__PROVIDED ENTRIES__:
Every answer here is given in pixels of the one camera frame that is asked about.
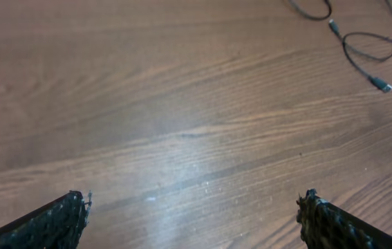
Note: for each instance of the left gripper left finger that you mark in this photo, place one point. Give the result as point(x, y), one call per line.
point(58, 224)

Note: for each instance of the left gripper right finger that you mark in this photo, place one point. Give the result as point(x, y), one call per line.
point(326, 226)

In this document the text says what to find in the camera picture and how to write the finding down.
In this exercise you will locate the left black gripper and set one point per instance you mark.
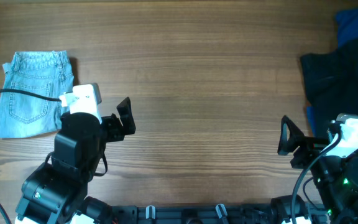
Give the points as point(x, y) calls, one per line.
point(114, 127)

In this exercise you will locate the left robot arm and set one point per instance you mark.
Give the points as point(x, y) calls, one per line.
point(54, 192)

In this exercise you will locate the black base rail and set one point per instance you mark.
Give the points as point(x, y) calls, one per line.
point(220, 213)

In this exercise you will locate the dark blue garment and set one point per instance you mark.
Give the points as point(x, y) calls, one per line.
point(357, 28)

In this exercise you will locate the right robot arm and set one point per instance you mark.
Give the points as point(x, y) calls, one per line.
point(328, 183)

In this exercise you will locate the black garment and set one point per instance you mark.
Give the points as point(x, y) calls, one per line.
point(331, 84)

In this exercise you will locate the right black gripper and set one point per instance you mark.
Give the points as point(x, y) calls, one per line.
point(310, 148)

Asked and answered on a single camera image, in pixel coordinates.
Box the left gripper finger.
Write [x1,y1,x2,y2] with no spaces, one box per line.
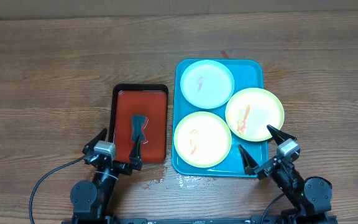
[129,136,142,164]
[82,128,108,154]

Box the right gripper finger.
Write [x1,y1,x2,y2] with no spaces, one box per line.
[237,144,259,175]
[267,124,296,146]

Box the yellow plate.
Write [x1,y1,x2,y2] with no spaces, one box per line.
[225,88,285,142]
[173,111,232,168]

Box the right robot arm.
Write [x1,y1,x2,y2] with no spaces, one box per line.
[237,125,337,224]

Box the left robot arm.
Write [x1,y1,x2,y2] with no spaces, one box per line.
[70,129,145,223]

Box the teal plastic tray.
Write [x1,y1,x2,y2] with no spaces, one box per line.
[172,58,269,177]

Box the black tray with red water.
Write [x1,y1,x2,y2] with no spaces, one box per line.
[108,83,168,163]

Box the light blue plate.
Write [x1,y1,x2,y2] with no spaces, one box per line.
[180,60,235,109]

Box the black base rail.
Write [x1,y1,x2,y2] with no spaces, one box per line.
[61,215,338,224]

__WHAT YOU HAVE TO DO__: Return only those lines of the records that contain the string "camera".

__WRITTEN ANSWER__:
Every answer here is given in pixels of the one camera frame that is asked about.
In this document the text says what to find in the camera picture and how to write the finding down.
Asked and answered on a single camera image, in pixel coordinates.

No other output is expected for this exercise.